I’m pretty sure I’ve felt Russell’s unbearable pity myself, however, now and then. But I’m not really sure if that came from the (I think I’d say relatively limited) suffering I’ve experienced, or if it maybe would have been there anyway. I would say, I think, it is about solidarity, as much as anything else. And I suspect it’s at least partly such experience. Crap we’ve been through, and we’d like to save others the trouble, if at all possible. If only so we don’t have to watch it all again, even from without.
But as maybe the more valuable experience: I’ve also been the guy who’s retold a few awful homophobic or sexist jokes, (sure, decades back now, for what that’s worth). Usually cringing a bit inside, and hating myself more than a little for the cowardly betrayal, knowing damned well it was as much about my own fear, tired of being called the fag or the sissy or whatever (I sometimes think we should just make high school optional; sure, we need people educated, but it may just be safer), figuring, right, this might buy me some relative peace, anyway. And, by the way, I now still kinda suspect that’s how most people tell those. Knowing damned well what they’re doing, and why, and what cowards it makes them…

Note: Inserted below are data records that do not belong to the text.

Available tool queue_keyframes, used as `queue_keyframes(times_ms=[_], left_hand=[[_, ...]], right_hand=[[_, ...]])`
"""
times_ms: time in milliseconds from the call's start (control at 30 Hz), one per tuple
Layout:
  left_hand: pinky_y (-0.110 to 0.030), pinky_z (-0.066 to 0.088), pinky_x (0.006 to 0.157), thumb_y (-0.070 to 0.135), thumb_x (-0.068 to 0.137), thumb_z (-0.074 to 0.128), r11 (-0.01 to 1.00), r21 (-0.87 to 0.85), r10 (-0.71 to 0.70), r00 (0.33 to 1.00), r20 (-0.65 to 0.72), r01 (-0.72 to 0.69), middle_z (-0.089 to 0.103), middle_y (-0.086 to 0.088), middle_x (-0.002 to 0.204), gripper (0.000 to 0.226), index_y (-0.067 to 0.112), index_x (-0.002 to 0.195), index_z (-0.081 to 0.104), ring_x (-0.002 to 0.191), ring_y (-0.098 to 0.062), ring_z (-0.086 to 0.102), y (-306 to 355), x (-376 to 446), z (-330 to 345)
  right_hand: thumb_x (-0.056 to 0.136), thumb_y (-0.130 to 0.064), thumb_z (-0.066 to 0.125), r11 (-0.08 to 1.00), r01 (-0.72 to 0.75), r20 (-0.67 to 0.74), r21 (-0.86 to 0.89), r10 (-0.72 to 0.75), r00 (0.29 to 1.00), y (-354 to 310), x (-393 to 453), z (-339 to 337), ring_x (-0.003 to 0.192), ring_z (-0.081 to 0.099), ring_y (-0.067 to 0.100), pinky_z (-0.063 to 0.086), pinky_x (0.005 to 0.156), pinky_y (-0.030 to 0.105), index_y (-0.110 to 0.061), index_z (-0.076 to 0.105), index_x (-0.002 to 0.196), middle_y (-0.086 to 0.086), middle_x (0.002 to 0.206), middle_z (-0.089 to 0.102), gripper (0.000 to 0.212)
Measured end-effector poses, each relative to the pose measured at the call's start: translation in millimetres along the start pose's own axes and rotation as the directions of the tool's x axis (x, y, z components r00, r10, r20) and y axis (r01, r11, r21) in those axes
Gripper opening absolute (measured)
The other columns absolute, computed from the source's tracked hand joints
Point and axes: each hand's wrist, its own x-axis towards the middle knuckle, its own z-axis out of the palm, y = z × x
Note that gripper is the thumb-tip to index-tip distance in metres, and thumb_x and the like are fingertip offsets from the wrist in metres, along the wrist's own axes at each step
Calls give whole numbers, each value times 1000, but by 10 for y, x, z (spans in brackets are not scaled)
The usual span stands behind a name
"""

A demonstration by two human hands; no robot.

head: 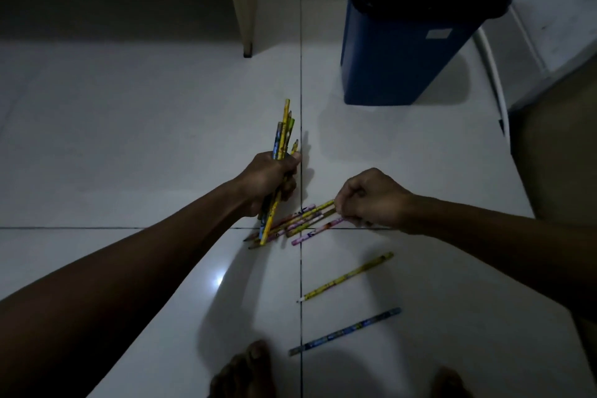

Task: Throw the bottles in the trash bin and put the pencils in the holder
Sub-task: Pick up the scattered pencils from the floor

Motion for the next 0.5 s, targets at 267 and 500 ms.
queue_keyframes(times_ms=[267,500], left_hand=[[-18,32,37,22,91,65,993,119,27,1000,0,-27,42,-3,51,22,7,77,57,33,-10,37,-75,-23,178],[-15,35,37,32,85,71,988,156,6,1000,-19,-3,49,4,39,32,6,67,66,32,-9,44,-219,-95,192]], right_hand=[[75,-25,75,738,318,219,-594,-232,948,422,-302,100,97,50,15,44,80,31,-19,65,100,-6,95,55,28],[78,-25,71,566,425,277,-706,-332,902,715,-341,306,105,51,22,42,79,33,-18,66,98,3,108,61,22]])
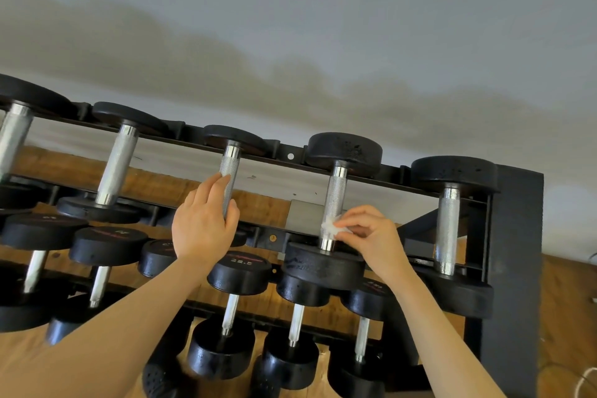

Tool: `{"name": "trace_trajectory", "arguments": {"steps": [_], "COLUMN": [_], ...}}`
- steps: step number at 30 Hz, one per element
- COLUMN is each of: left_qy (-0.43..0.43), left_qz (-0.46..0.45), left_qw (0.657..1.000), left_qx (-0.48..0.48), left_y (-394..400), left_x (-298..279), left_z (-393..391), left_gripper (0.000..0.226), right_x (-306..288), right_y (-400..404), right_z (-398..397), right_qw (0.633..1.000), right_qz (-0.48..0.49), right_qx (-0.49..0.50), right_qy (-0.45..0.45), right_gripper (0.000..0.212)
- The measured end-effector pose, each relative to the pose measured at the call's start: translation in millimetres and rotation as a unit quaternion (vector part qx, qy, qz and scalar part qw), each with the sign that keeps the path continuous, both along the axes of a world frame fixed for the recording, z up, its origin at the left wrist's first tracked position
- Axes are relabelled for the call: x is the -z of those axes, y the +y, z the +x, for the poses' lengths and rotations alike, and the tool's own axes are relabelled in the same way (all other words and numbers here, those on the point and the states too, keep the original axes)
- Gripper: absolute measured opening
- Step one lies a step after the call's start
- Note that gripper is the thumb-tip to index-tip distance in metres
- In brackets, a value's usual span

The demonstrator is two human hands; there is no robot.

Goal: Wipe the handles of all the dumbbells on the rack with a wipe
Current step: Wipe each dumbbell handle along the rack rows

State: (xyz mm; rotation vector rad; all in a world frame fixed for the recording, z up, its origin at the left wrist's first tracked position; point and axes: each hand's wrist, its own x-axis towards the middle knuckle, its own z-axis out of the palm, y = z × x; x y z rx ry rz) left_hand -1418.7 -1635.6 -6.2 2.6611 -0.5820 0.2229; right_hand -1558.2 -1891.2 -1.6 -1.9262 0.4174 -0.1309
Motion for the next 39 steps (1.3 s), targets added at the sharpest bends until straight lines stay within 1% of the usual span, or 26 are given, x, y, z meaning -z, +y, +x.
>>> {"name": "trace_trajectory", "arguments": {"steps": [2,3,7,8,10,12,13,15,17,19,22,25,27,29,31,33,36,37,39], "left_qy": [0.001,0.002,0.006,0.006,0.006,0.005,0.005,0.007,0.009,0.008,0.004,0.003,0.003,0.003,0.005,0.008,0.012,0.014,0.016], "left_qz": [-0.001,-0.001,0.002,0.003,0.003,0.003,0.003,0.003,0.004,0.007,0.012,0.012,0.009,0.008,0.009,0.009,0.005,0.003,0.001], "left_qw": [1.0,1.0,1.0,1.0,1.0,1.0,1.0,1.0,1.0,1.0,1.0,1.0,1.0,1.0,1.0,1.0,1.0,1.0,1.0], "left_qx": [0.002,0.002,0.001,0.001,0.001,0.001,0.002,0.001,0.0,-0.002,-0.005,-0.003,-0.003,-0.003,-0.005,-0.007,-0.009,-0.01,-0.011], "left_y": [0.3,0.3,0.1,0.1,0.0,0.2,0.3,0.3,0.4,0.3,-0.6,-0.9,-0.8,-1.3,-1.4,-1.5,-1.7,-1.9,-1.7], "left_x": [-0.2,0.0,0.7,0.8,0.9,0.8,1.1,1.9,2.0,1.4,-0.4,-0.6,-1.4,-1.9,-2.4,-2.9,-3.7,-4.0,-3.8], "left_z": [0.1,-0.1,0.0,-0.1,-0.1,0.1,0.1,-0.2,-0.1,0.0,0.3,-0.7,-1.1,-1.4,-1.5,-1.6,-2.0,-2.2,-2.0], "left_gripper": [0.042,0.042,0.042,0.042,0.042,0.042,0.042,0.042,0.042,0.041,0.041,0.041,0.04,0.039,0.039,0.039,0.039,0.039,0.039], "right_x": [1.8,3.3,6.0,5.5,3.9,2.6,2.8,4.0,2.9,2.1,1.9,1.8,2.2,2.5,3.6,3.5,2.0,1.9,2.5], "right_y": [4.5,5.9,-2.4,-4.5,-5.3,-3.0,-2.7,-5.5,-6.7,-5.4,-3.3,-2.9,-1.4,-1.8,-3.8,-5.3,-4.7,-4.2,-4.0], "right_z": [-1.1,-3.3,-7.7,-6.1,-0.8,4.2,4.9,2.0,-3.5,-7.1,-3.1,2.5,0.3,-4.3,-7.0,-4.0,4.4,5.1,1.3], "right_qw": [0.999,0.998,0.997,0.997,0.999,0.997,0.996,0.997,0.994,0.99,0.995,0.991,0.989,0.985,0.982,0.986,0.987,0.987,0.987], "right_qz": [0.038,0.048,0.034,0.03,0.026,0.042,0.053,0.062,0.064,0.072,0.065,0.1,0.12,0.13,0.133,0.125,0.12,0.119,0.121], "right_qx": [0.03,0.027,-0.031,-0.029,0.009,0.057,0.066,0.033,-0.027,-0.042,0.008,0.064,0.053,0.012,-0.01,0.017,0.086,0.09,0.058], "right_qy": [-0.016,-0.015,0.063,0.066,0.039,0.007,0.003,0.027,0.083,0.114,0.08,0.056,0.074,0.115,0.134,0.113,0.068,0.065,0.084], "right_gripper": [0.027,0.028,0.025,0.024,0.025,0.027,0.027,0.025,0.021,0.019,0.019,0.02,0.019,0.018,0.017,0.017,0.017,0.016,0.017]}}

And I may as much be motivated, now, by that. Could be solidarity. Could also be just the determination to not feel that again.
Also: I don’t know, but I suspect everyone bristles a bit at the ‘rules’ for their gender, and I’d be a bit amazed if every man didn’t find it all a bit ridiculous, sometimes. What, I’m supposed to be Clint Eastwood in Pale Rider, here? Right. I’ll get right on that. Sure I can pull that off… Let’s just not mention I also cry at weddings… And funerals… And plays… Even the odd musical…

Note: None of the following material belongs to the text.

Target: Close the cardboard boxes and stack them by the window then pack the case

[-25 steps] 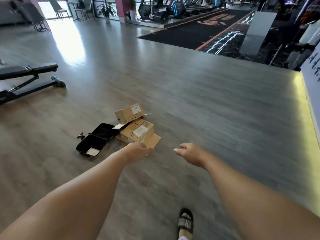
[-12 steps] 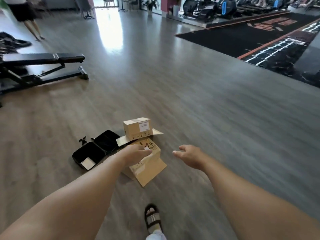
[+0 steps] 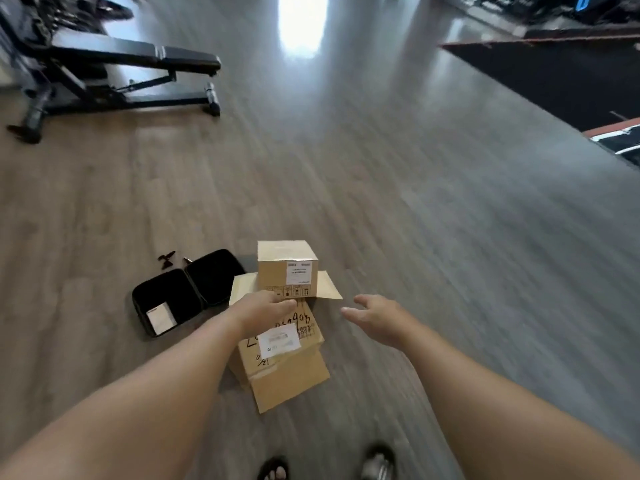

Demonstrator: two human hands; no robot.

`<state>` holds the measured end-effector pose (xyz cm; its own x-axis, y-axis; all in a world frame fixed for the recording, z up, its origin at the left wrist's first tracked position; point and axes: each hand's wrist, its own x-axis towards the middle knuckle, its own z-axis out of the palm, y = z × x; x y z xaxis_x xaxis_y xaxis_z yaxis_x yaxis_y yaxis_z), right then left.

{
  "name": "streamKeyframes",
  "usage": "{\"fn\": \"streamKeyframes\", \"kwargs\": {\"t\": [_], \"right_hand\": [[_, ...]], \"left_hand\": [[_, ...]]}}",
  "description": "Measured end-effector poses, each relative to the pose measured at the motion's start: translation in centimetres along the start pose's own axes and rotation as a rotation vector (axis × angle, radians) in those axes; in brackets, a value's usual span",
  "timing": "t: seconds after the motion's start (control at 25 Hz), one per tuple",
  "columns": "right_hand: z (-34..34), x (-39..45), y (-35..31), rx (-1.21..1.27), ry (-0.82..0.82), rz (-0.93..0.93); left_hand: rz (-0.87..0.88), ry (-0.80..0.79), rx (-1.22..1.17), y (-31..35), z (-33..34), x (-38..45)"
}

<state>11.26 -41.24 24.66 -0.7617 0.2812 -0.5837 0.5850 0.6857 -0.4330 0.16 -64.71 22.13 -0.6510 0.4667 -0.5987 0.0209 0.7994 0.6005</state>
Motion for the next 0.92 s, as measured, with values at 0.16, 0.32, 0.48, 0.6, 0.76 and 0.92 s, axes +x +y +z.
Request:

And on that subject, and for what it’s worth, on that BEM test, I keep getting these very flat scores. Ran it a few times, keep getting pretty much the same thing, all three axes in the high 60s, low 70s… Got 67/67/67, the one time…

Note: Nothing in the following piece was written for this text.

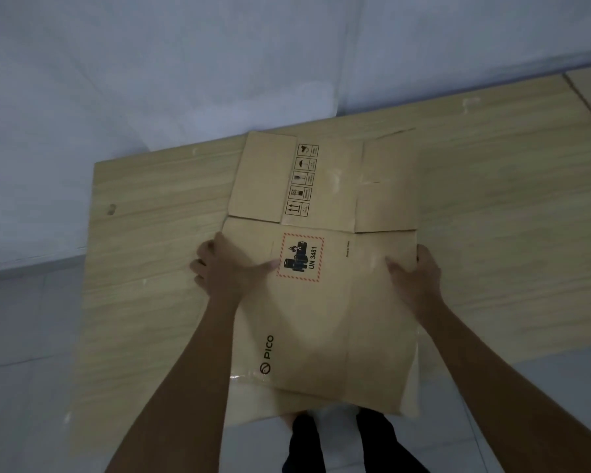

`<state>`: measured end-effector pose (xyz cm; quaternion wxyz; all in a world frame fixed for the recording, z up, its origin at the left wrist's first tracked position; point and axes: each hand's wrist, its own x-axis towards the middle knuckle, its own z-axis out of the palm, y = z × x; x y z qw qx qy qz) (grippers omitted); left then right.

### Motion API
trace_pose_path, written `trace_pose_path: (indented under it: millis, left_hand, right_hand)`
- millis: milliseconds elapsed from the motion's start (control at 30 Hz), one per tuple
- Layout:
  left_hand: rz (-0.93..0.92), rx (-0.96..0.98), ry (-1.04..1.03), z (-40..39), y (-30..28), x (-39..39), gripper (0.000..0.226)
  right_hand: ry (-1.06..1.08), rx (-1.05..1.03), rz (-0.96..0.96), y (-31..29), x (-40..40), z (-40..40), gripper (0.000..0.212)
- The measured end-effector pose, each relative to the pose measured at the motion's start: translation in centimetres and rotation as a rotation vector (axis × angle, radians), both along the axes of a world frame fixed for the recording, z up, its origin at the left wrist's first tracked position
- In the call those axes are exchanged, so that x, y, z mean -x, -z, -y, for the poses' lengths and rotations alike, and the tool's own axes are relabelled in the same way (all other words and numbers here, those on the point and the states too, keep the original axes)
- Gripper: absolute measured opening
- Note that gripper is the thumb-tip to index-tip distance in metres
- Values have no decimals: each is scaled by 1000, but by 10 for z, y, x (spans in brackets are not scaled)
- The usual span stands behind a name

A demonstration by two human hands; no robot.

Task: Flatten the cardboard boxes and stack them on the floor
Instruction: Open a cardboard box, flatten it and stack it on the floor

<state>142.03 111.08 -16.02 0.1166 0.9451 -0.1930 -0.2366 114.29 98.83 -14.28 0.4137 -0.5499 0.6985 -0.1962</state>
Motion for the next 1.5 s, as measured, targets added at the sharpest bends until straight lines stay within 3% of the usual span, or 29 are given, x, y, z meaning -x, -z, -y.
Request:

It seems almost boring, under the circumstances. Like I can’t be distinctly anything. But I guess I’m just gonna try to spin it as ‘well-rounded/lots of everything’.
Anyway. Again. Thanks for this, SC. And to you, as always, Ophelia. And I’m sorry to see the crap you’ve been taking for this stuff, over the past few days. That you’re still at it, still plugging away, still thoughtful, still trying to puzzle things out, in the teeth of it all, seems to me to speak volumes. Also as always.